WHAT IS REQUIRED: Give the number of lines in the entries that contain "tray". State only the count.

━━━

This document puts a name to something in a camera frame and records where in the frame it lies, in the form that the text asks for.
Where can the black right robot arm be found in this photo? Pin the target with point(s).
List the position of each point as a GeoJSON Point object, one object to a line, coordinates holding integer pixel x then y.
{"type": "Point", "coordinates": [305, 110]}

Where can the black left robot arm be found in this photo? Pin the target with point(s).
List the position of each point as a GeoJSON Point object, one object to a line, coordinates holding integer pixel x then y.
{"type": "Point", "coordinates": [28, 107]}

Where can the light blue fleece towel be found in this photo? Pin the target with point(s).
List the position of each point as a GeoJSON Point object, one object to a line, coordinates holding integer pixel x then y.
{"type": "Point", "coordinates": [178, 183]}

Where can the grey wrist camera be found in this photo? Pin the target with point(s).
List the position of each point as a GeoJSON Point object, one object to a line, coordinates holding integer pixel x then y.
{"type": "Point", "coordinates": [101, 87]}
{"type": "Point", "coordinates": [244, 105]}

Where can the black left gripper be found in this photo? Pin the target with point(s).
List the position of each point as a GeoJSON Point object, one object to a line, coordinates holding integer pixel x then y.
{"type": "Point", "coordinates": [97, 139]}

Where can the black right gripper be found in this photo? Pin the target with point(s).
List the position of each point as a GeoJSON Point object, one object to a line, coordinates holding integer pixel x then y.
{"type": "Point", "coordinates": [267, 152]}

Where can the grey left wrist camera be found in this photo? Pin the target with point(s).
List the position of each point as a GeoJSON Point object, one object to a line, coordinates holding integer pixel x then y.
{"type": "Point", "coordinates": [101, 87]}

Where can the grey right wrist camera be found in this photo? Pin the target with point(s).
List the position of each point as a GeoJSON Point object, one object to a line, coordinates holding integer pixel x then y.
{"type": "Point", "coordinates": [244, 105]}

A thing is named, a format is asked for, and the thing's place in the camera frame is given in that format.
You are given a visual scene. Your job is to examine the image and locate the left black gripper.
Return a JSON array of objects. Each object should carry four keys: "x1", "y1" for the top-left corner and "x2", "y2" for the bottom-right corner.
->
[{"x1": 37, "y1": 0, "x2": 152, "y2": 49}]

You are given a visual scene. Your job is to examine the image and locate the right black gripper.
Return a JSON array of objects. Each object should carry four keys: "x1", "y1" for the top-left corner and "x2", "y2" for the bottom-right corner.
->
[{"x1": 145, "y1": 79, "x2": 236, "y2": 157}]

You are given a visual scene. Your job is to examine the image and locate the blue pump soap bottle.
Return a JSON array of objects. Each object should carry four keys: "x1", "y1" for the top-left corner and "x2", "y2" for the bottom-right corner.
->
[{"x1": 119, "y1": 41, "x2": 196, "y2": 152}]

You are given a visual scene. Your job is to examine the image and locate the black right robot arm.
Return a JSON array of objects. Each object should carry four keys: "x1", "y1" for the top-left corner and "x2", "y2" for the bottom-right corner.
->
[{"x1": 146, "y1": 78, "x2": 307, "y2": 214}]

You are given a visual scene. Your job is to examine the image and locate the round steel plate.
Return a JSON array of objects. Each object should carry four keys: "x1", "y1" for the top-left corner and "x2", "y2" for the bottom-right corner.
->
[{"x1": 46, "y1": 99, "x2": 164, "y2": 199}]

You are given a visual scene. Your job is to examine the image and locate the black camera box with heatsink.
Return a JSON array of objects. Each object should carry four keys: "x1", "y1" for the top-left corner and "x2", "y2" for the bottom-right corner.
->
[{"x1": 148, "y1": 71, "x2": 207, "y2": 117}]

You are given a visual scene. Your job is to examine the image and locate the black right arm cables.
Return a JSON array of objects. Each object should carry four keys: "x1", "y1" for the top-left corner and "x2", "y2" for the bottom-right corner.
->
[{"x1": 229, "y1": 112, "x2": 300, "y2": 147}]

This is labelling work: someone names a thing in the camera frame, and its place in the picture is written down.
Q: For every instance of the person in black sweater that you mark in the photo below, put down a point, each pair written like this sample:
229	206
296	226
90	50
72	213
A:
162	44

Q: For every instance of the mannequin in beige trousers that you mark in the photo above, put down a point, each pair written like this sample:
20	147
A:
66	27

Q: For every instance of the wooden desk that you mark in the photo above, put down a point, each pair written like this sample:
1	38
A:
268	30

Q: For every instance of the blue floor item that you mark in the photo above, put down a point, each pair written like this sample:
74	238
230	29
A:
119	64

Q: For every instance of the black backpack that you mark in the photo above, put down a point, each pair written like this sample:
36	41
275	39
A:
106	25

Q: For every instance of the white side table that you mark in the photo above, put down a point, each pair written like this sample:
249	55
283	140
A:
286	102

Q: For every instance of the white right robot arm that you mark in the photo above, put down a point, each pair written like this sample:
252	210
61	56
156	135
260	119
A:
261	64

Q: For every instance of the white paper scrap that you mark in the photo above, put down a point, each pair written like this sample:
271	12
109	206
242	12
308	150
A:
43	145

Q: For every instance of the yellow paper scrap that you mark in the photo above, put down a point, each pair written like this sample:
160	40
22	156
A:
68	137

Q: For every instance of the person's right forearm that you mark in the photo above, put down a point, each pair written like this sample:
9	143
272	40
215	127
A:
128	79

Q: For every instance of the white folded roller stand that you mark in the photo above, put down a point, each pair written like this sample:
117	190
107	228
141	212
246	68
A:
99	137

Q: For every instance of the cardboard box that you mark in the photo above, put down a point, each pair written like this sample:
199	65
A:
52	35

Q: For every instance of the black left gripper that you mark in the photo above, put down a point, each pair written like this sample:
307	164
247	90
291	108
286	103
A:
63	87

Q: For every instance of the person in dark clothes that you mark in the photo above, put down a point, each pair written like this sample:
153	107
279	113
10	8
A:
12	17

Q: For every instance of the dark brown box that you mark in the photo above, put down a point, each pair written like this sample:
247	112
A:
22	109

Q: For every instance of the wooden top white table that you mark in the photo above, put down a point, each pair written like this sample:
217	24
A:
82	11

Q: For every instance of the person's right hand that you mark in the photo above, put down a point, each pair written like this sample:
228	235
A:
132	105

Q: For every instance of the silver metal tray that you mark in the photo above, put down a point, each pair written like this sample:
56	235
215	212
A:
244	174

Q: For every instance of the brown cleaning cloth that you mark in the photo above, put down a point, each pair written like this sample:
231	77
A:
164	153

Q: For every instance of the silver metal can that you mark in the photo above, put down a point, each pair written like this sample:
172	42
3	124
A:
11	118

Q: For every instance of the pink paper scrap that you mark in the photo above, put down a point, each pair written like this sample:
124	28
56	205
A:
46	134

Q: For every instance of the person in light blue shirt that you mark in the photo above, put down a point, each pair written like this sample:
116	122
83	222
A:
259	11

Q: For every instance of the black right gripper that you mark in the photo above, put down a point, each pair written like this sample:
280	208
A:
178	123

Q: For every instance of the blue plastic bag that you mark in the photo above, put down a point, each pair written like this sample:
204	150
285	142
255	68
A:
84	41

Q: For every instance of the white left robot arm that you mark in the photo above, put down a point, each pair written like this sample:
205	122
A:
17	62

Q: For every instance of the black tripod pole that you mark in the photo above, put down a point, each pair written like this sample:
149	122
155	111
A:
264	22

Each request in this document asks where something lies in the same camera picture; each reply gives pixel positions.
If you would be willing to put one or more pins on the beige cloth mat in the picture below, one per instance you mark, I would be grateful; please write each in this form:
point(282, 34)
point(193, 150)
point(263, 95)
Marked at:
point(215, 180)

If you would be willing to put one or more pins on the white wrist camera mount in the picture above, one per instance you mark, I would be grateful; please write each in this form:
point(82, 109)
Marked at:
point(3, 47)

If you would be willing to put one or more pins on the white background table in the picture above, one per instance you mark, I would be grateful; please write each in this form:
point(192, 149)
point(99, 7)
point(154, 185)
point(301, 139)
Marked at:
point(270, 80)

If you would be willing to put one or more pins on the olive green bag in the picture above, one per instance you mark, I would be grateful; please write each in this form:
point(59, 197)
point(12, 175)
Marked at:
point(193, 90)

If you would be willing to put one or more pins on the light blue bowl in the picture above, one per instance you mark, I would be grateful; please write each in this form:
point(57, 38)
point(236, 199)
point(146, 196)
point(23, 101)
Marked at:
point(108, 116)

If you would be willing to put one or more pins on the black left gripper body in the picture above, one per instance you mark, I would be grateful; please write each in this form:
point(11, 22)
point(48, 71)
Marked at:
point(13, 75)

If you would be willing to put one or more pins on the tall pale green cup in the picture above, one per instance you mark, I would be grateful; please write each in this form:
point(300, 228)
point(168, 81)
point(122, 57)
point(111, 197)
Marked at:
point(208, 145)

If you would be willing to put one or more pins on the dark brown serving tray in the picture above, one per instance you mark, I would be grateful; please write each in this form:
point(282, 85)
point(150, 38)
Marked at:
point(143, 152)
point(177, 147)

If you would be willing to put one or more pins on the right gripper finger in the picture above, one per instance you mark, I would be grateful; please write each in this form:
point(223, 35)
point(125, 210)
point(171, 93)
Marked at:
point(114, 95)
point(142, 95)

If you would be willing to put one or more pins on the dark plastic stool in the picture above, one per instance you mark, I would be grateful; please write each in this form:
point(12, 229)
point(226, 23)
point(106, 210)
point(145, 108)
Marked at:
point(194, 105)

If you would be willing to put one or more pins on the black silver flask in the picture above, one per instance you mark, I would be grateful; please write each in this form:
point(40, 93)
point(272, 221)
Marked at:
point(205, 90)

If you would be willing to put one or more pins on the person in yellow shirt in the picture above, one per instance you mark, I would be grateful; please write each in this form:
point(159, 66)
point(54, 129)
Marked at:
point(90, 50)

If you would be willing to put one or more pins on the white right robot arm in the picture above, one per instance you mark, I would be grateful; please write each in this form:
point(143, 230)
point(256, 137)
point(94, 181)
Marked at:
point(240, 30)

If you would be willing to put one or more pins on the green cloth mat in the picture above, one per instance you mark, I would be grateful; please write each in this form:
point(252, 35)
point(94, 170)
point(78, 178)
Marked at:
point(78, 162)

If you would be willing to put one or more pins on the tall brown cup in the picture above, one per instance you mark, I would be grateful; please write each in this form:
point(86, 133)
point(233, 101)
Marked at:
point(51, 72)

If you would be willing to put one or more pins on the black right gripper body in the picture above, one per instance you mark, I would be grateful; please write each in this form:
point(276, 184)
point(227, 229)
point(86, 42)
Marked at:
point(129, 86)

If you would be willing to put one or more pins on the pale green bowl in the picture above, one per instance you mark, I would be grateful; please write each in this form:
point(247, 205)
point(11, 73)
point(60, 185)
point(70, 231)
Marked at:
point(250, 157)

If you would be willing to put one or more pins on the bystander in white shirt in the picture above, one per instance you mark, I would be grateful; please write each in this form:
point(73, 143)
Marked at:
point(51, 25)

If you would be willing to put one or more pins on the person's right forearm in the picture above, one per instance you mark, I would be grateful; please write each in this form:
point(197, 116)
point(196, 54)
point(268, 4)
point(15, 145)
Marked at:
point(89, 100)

━━━

ANSWER AREA: 2